== YOUR INSTRUCTIONS ==
All that should come back is the lines of the data below from the one containing "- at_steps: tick" to the one containing "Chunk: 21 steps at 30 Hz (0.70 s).", inclusive, exactly as they stand.

[Stored dataset items]
--

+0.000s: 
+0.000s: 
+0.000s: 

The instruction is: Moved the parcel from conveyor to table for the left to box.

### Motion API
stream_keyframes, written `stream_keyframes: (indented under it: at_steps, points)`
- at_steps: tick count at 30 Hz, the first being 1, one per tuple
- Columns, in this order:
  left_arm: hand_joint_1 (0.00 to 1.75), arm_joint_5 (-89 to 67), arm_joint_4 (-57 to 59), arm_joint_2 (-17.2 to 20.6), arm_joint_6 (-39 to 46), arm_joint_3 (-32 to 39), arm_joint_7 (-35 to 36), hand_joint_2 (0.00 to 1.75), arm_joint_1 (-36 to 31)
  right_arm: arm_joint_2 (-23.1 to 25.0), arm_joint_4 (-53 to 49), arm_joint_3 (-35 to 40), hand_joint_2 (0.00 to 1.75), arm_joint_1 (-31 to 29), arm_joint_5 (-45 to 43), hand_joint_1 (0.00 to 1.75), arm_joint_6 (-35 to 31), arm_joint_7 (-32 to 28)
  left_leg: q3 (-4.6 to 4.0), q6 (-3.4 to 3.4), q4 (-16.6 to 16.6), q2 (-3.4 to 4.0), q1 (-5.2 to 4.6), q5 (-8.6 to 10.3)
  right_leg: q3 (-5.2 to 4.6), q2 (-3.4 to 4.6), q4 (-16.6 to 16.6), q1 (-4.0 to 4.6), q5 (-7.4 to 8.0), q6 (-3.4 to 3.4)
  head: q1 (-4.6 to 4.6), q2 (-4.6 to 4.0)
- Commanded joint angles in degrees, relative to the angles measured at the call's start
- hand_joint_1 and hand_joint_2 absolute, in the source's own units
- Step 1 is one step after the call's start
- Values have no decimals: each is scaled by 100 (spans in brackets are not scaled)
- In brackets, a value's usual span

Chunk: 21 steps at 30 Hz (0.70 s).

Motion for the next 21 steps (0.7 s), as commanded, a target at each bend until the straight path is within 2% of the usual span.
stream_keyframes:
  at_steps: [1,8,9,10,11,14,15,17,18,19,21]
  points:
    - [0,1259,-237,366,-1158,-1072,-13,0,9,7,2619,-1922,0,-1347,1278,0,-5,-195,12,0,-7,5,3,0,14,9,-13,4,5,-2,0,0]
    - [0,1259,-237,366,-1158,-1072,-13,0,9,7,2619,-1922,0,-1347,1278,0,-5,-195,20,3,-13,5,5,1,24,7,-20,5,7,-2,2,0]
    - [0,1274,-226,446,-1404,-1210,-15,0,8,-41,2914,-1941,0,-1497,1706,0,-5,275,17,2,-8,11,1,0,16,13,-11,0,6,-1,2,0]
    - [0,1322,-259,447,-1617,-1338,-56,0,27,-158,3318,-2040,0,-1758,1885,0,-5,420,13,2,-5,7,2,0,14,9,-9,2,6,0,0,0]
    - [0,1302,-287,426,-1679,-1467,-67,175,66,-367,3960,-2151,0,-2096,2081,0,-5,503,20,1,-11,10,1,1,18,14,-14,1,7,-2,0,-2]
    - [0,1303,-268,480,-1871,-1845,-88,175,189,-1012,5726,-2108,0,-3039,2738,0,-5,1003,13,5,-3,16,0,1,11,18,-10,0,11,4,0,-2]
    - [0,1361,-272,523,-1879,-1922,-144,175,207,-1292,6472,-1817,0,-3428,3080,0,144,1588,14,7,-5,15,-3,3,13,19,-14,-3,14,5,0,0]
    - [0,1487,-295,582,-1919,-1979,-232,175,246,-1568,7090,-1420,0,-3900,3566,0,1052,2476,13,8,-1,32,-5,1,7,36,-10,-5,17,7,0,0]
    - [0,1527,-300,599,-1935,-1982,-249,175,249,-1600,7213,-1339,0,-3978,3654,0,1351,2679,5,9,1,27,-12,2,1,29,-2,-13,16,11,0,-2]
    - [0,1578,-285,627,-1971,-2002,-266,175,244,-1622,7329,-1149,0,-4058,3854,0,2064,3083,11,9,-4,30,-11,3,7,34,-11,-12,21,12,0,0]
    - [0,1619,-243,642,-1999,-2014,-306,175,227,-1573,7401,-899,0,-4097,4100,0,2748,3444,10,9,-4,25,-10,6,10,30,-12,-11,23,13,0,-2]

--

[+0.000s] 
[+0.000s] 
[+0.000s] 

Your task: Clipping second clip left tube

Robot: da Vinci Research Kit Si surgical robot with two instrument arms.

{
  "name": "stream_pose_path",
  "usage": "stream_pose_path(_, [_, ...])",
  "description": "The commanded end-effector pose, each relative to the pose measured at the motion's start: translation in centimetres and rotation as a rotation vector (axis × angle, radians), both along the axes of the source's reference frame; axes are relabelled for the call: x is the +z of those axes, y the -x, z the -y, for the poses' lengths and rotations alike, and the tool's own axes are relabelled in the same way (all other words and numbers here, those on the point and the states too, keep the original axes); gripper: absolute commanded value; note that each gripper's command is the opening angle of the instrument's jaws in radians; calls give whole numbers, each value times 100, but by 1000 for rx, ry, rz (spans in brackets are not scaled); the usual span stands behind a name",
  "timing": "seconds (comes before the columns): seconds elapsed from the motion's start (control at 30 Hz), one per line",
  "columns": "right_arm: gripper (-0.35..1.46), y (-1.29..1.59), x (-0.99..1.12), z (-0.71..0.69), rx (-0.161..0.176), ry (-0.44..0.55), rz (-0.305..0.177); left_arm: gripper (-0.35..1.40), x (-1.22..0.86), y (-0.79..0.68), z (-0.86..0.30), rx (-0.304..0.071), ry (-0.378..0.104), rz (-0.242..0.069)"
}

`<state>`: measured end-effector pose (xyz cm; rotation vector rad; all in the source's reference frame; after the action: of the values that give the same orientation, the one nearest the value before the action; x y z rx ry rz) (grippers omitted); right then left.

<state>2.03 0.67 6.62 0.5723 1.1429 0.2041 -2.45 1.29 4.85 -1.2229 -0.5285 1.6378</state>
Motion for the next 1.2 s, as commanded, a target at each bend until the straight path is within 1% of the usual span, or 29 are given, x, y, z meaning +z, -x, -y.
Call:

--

== REPLY TO THE TASK ==
- at_steps: tick count at 30 Hz, the first being 1, one per tuple
- Columns, in this order:
  left_arm: hand_joint_1 (0.00 to 1.75), arm_joint_5 (-89 to 67), arm_joint_4 (-57 to 59), arm_joint_2 (-17.2 to 20.6), arm_joint_6 (-39 to 46), arm_joint_3 (-32 to 39), arm_joint_7 (-35 to 36), hand_joint_2 (0.00 to 1.75), arm_joint_1 (-36 to 31)
  right_arm: arm_joint_2 (-23.1 to 25.0), arm_joint_4 (-53 to 49), arm_joint_3 (-35 to 40), hand_joint_2 (0.00 to 1.75), arm_joint_1 (-31 to 29), arm_joint_5 (-45 to 43), hand_joint_1 (0.00 to 1.75), arm_joint_6 (-35 to 31), arm_joint_7 (-32 to 28)
  left_leg: q3 (-4.6 to 4.0), q6 (-3.4 to 3.4), q4 (-16.6 to 16.6), q2 (-3.4 to 4.0), q1 (-5.2 to 4.6), q5 (-8.6 to 10.3)
  right_leg: q3 (-5.2 to 4.6), q2 (-3.4 to 4.6), q4 (-16.6 to 16.6), q1 (-4.0 to 4.6), q5 (-7.4 to 8.0), q6 (-3.4 to 3.4)
  head: q1 (-4.6 to 4.6), q2 (-4.6 to 4.0)
- Commanded joint angles in degrees, relative to the angles measured at the call's start
- hand_joint_1 and hand_joint_2 absolute, in the source's own units
- Step 1 is one step after the call's start
- Values have no decimals: each is scaled by 100 (spans in brackets are not scaled)
- In brackets, a value's usual span

Chunk: 21 steps at 30 Hz (0.70 s).

No more output is needed here.